Ospite di RNP questa sera per la rubrica “A tu per tu” è Fulvio D’Ascola, giornalista, conduttore radiofonico, sociologo della comunicazione dei processi culturali e relazionali e docente esperto.
Da dove nasce la tua esperienza in qualità di giornalista sportivo?
Il tutto nasce dalla mia passione per il calcio, essendo anche un ex calciatore dilettante; ho giocato negli anni ’80 fino alla Promozione. L’amore per questo sport unito alla bellezza della scrittura mi ha portato nel mondo del giornalismo sportivo.
Una lunga carriera partita da lontano…
Ebbi l’occasione di collaborare con la Gazzetta del Sud e di cominciare a muovermi sui campi di periferia; quando i sogni diventano realtà : compravo sempre la Gazzetta per leggere i risultati dei campionati dilettantistici e sognavo di poter scrivere per loro prima o poi, un desiderio che si è realizzato. Erano i tempi in cui il direttore era Saverio Pedullà , tutto si scriveva a macchina e si consegnava a mano.
Cosa significa intraprendere un percorso professionale nel giornalismo sportivo?
La prima squadra che seguì nel 1986 fu il Sant’Anna; dopo trentadue anni di esperienza posso affermare che il giornalismo sportivo ti forma tanto, cresci sul piano della comunicazione e della scrittura, apprendi il dono della sintesi, ad esprimerti con chiarezza nell’esposizione del testo. Impari anche ad analizzare tatticamente le partite, in modo sempre più analitico, ed è un qualcosa che ti aiuta anche ad osservare a 360° la vita di tutti i giorni.
Che differenza c’è tra il giornalismo sportivo di venti o trent’anni fa e quello attuale?
Tutto è cambiato con una sorta di evoluzione-involuzione. Il vecchio giornalista era una persona qualificata, vedeva e raccontava lui le partite, esercitava una certa influenza sull’opinione pubblica e sulle società stesse, in quanto su ciò che raccontava non si poteva avere alcuna controprova; per svolgere questa professione serviva una grande preparazione sotto tutti i punti di vista. Il giornalismo attuale ha perso molto, le notizie sono subito confrontabili e verificabili, inoltre è più facile poter entrare in questo mondo; con quest’abbondanza, l’unico modo per distinguersi dagli altri è acquisire un proprio stile che faccia la differenza.
Fulvio D’Ascola e il Bocale, una lunga storia di passione e amicizia…

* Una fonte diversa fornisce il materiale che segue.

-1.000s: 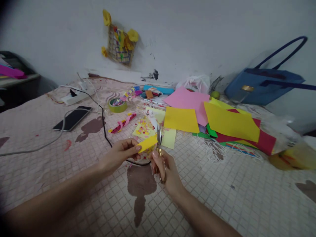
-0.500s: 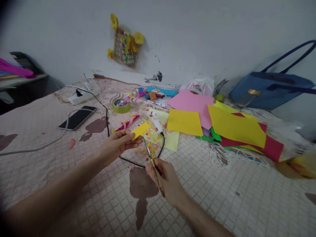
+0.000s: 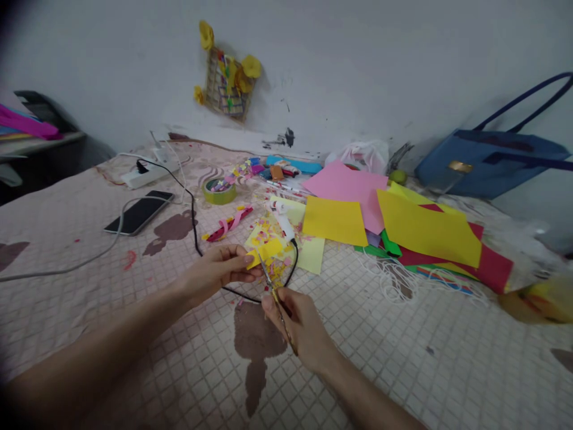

Dopo la Juventus nel mio cuore ci sono Bocale e Reggina, sono queste le squadre con le quali ho delle connessioni emotive. Con il Bocale è una lunga storia che parte da lontano, si era creato un bel legame con la vecchia società con Paolo Campolo e il grande Dottor Pellicanò; erano altri tempi, le partite si giocavano a Pellaro e il livello tecnico e tattico era superiore, probabilmente anche perché non esisteva la regola degli under. Anche adesso il Bocale, con l’attuale dirigenza, resta sempre una società modello; il legame resta forte anche se con tempi e luoghi differenti. Ciò che resta immutato nel tempo è la stima reciproca; il Bocale è parte della mia vita.
Hai una fonte d’ispirazione, un personaggio del giornalismo che stimi sopra tutti gli altri?
Sandro Ciotti è per me un mito, era un giornalista che sapeva raccontare e scrivere con immaginazione e stile, oltre ad essere un grande appassionato di musica come me. Sicuramente è Ciotti la mia fonte d’ispirazione.
Da appassionato di calcio e di musica, se ti chiedessi di accostare ad un grande artista un grande calciatore, a chi penseresti?
Bella domanda questa, non è facile… Se devo pensare a qualcuno, mi viene in mente Johan Cruijff, un calciatore unico nel suo genere e dallo stile elegante, che dal punto di vista artistico io accosterei ai Beatles.